Work to complete> Across the data below, how many lines have the word "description" in them? Respond with the number alone.
BEGIN Working data
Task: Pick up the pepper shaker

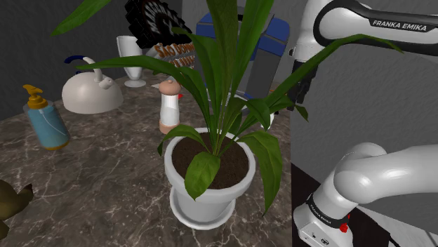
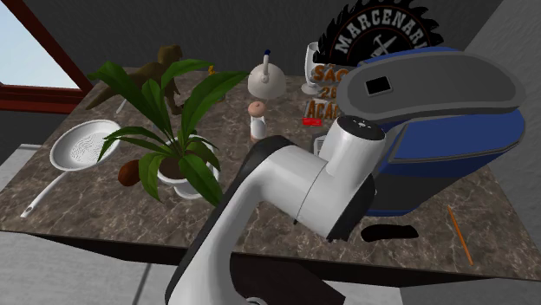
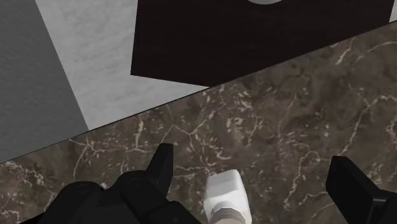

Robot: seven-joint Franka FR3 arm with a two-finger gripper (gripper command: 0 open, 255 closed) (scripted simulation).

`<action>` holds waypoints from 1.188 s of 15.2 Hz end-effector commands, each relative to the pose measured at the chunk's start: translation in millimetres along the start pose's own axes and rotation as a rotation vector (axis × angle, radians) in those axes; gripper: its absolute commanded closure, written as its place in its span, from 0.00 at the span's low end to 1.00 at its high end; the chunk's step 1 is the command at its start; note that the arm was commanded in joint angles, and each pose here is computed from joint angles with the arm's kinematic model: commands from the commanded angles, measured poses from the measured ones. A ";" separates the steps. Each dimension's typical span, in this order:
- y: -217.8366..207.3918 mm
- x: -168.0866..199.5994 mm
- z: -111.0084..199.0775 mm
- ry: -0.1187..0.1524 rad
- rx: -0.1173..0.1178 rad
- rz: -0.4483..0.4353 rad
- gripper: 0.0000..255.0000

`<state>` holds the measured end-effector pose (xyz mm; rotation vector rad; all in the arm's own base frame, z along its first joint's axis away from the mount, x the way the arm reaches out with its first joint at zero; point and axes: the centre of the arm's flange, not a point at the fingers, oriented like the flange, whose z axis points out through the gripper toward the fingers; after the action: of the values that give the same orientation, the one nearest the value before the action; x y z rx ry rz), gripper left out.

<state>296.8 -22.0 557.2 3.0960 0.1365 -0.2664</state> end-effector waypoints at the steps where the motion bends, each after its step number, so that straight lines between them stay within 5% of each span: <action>1: 0.0 0.0 0.0 0.000 0.000 0.000 0.00; 18: -153.0 127.0 -40.9 0.102 0.094 -0.045 0.00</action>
<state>408.1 132.6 572.4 3.1959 0.1996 -0.1285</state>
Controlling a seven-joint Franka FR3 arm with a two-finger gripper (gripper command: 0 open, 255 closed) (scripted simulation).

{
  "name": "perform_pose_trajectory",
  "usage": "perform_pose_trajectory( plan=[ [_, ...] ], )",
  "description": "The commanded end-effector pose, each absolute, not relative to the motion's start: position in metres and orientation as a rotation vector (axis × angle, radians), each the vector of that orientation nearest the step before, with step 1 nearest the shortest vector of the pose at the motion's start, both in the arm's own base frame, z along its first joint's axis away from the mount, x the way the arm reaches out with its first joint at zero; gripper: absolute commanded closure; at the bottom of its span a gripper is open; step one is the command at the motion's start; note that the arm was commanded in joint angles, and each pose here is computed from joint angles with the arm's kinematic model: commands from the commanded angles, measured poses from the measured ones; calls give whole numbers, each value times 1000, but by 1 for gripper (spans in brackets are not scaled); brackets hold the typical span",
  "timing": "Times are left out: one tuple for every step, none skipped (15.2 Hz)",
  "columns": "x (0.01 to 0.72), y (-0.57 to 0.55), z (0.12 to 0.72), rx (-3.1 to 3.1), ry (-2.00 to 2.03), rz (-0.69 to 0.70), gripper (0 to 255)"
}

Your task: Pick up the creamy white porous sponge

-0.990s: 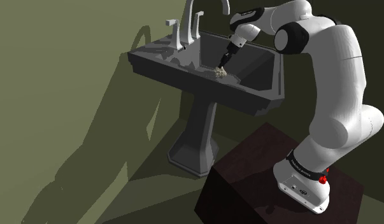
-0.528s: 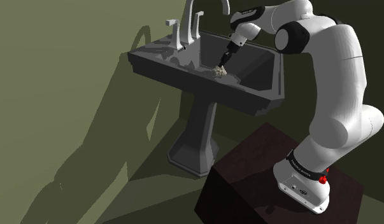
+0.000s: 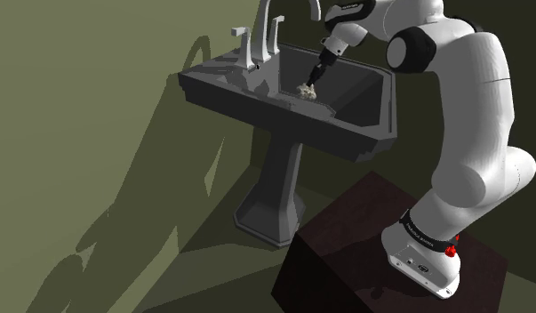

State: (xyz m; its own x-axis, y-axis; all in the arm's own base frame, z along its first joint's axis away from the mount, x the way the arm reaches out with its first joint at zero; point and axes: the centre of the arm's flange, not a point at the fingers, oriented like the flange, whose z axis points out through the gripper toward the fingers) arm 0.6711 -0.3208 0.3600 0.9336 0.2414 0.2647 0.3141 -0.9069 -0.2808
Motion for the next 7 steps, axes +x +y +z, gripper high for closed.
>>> perform_pose_trajectory(
  plan=[
    [670, -321, 372, -2769, -409, -322, 255],
    [670, -321, 377, -2769, -409, -322, 255],
    [670, -321, 382, -2769, -409, -322, 255],
    [670, -321, 388, -2769, -409, -322, 255],
    [670, -321, 393, -2769, -409, -322, 255],
    [670, -321, 394, -2769, -409, -322, 255],
    [670, -321, 394, -2769, -409, -322, 255]
  ],
)
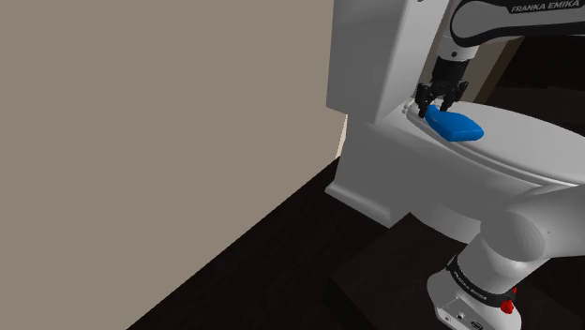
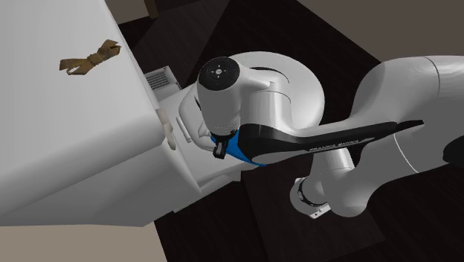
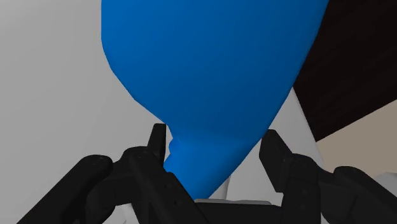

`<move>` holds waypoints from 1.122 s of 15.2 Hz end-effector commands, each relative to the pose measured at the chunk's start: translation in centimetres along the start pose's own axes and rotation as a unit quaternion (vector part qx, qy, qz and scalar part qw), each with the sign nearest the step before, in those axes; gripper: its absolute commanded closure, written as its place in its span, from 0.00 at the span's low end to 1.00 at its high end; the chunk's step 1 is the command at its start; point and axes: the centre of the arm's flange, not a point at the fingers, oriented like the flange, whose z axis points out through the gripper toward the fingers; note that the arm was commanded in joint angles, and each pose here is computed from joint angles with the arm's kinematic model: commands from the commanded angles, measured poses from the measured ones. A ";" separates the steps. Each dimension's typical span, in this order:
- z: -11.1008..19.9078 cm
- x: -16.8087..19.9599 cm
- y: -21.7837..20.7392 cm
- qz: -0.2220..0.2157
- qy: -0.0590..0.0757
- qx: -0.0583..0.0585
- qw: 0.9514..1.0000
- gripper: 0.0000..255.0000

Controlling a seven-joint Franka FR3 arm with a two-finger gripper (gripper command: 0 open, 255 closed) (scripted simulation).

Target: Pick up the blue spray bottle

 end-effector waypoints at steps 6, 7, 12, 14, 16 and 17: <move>0.2 0.0 0.0 0.000 -0.002 0.000 1.000 1.00; -0.3 0.0 0.0 0.000 -0.002 0.000 1.000 1.00; -2.9 0.1 0.4 0.000 -0.002 0.000 1.000 1.00; -4.0 0.1 0.5 0.000 -0.002 0.000 1.000 1.00; -5.0 0.1 0.6 0.000 -0.002 0.000 1.000 1.00; -5.5 0.2 0.7 0.000 -0.002 0.000 1.000 1.00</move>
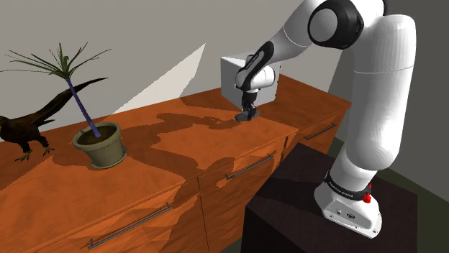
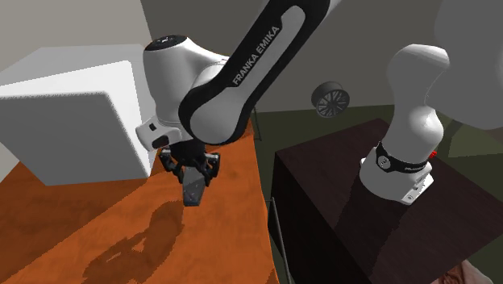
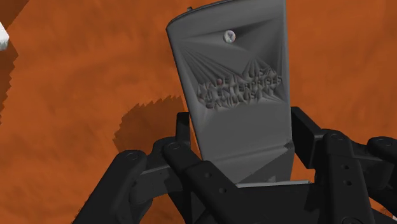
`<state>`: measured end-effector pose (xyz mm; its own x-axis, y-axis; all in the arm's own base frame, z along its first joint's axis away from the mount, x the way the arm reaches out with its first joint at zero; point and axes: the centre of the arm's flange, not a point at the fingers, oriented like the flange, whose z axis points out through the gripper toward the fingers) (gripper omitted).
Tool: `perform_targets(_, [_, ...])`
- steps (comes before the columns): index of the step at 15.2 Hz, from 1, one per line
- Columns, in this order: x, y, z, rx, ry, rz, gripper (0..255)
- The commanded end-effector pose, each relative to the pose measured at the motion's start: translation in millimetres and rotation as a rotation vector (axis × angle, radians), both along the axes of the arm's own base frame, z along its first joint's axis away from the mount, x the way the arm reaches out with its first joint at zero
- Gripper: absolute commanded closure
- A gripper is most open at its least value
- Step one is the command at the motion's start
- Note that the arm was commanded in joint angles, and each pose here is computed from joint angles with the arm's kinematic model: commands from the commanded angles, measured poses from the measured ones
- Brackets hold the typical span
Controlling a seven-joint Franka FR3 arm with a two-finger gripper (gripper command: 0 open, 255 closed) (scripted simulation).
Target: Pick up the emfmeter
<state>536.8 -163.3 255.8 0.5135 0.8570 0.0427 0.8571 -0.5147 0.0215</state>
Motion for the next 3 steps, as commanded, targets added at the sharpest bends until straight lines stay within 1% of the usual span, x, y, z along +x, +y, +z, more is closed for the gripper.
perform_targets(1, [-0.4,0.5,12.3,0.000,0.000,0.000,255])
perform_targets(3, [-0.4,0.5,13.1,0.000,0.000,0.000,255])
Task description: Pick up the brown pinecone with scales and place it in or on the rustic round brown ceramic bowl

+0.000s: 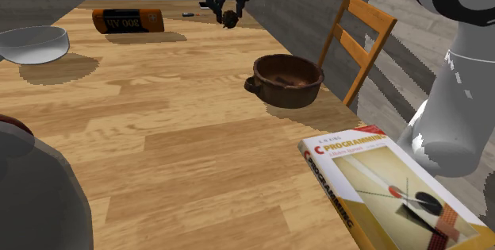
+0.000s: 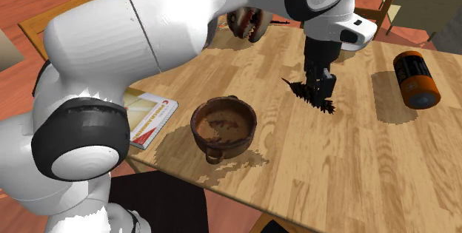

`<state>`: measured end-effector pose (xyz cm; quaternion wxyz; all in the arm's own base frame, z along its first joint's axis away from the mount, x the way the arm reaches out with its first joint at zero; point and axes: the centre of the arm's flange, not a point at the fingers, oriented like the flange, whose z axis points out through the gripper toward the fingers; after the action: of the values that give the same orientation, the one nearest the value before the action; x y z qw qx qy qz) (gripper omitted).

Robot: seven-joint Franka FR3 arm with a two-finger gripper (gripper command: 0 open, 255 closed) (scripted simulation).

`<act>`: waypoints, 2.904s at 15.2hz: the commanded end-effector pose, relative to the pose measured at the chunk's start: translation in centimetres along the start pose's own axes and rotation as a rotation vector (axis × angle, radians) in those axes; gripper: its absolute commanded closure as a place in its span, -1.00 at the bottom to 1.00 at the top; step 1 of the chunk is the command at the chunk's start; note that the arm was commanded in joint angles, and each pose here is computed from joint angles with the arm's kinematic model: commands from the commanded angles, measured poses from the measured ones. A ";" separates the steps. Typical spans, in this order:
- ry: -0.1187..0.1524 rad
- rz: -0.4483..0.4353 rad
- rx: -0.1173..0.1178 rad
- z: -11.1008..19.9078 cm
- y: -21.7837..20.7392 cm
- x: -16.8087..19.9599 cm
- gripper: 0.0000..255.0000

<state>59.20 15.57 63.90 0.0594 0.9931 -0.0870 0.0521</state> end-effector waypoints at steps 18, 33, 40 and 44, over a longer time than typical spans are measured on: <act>-0.017 -0.005 -0.037 -2.4 0.3 -9.7 -1.00; -0.081 -0.021 -0.182 10.8 -5.2 -10.3 -1.00; -0.081 -0.021 -0.182 11.1 -5.1 -10.3 -1.00; -0.081 -0.021 -0.182 11.1 -5.1 -10.3 1.00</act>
<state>51.06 20.89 51.27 0.1465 0.9857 -0.0833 0.0034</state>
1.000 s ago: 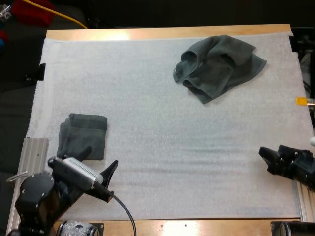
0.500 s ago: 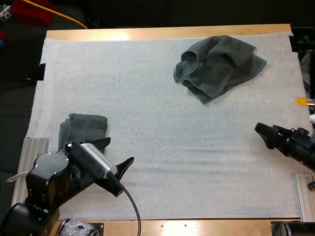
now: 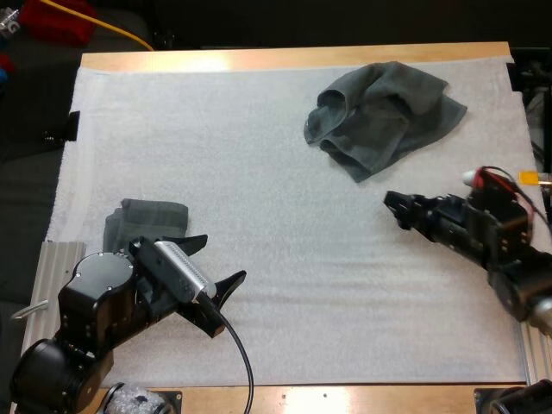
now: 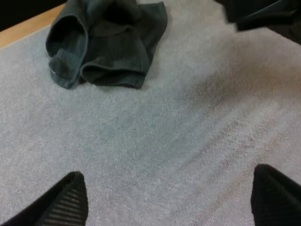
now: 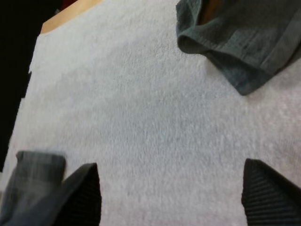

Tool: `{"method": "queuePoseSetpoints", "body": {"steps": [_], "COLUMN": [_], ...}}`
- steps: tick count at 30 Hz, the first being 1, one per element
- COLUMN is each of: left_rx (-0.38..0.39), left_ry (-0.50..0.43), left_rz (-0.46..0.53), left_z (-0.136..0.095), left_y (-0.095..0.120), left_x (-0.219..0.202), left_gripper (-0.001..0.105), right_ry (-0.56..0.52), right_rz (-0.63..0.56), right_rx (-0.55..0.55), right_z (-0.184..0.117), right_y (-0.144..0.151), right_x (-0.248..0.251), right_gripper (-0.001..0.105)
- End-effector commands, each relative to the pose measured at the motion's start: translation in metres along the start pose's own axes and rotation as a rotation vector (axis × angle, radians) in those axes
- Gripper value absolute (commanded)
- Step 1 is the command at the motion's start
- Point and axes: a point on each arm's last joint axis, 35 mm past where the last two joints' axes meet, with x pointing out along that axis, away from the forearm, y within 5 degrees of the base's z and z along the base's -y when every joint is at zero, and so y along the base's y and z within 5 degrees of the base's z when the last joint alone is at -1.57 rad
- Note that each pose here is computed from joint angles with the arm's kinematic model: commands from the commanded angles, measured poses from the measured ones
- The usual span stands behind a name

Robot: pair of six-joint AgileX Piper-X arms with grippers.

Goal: Pick towel from pile, fold and stack

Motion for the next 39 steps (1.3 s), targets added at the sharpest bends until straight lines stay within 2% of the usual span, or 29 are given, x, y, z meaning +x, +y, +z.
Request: {"method": "queuePoseSetpoints", "body": {"steps": [1,3,14,27,33,39], "left_rx": [0.011,0.011,0.008,0.004,-0.003,-0.003], "left_ry": [-0.022,-0.024,-0.024,-0.023,-0.022,-0.022], "left_rz": [-0.01,-0.01,-0.01,-0.025,-0.034,-0.034], "left_z": [0.004,0.004,0.004,0.004,0.004,0.004], "left_y": [-0.002,-0.002,-0.002,-0.002,-0.003,-0.003], "left_x": [-0.002,-0.002,-0.002,-0.002,-0.002,-0.002], "left_gripper": [0.069,0.069,0.069,0.069,0.069,0.069], "right_ry": [-0.026,-0.017,-0.02,0.02,0.036,0.065], "right_rz": [0.006,0.003,-0.049,-0.087,-0.139,-0.19], "right_rx": [0.023,0.097,0.237,0.267,0.383,0.419], "right_z": [0.005,0.003,-0.002,0.015,0.015,0.008], "right_y": [0.001,-0.005,-0.02,-0.028,-0.043,-0.062], "right_x": [0.003,0.023,0.063,0.116,0.14,0.157], "right_gripper": [0.062,0.062,0.062,0.062,0.062,0.062]}}
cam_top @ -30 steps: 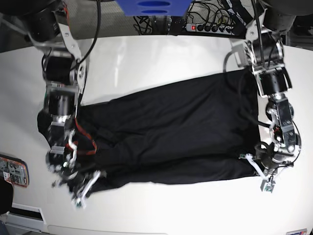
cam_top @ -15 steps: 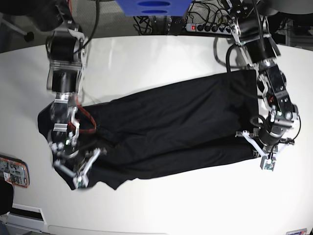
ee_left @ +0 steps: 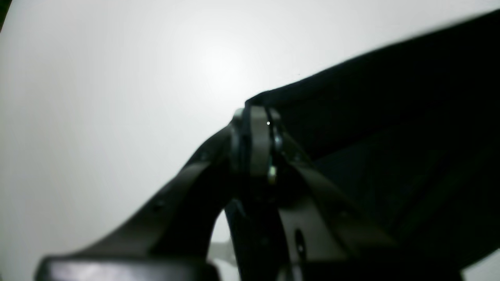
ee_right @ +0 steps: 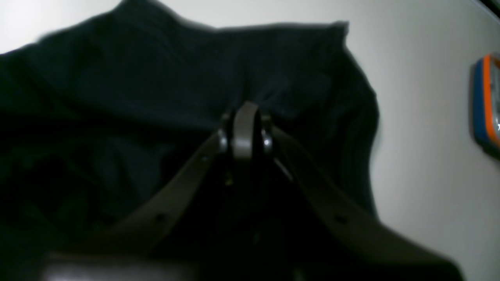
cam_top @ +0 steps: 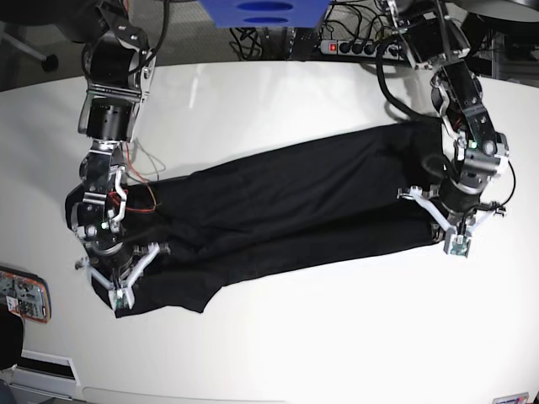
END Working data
Completed task> 2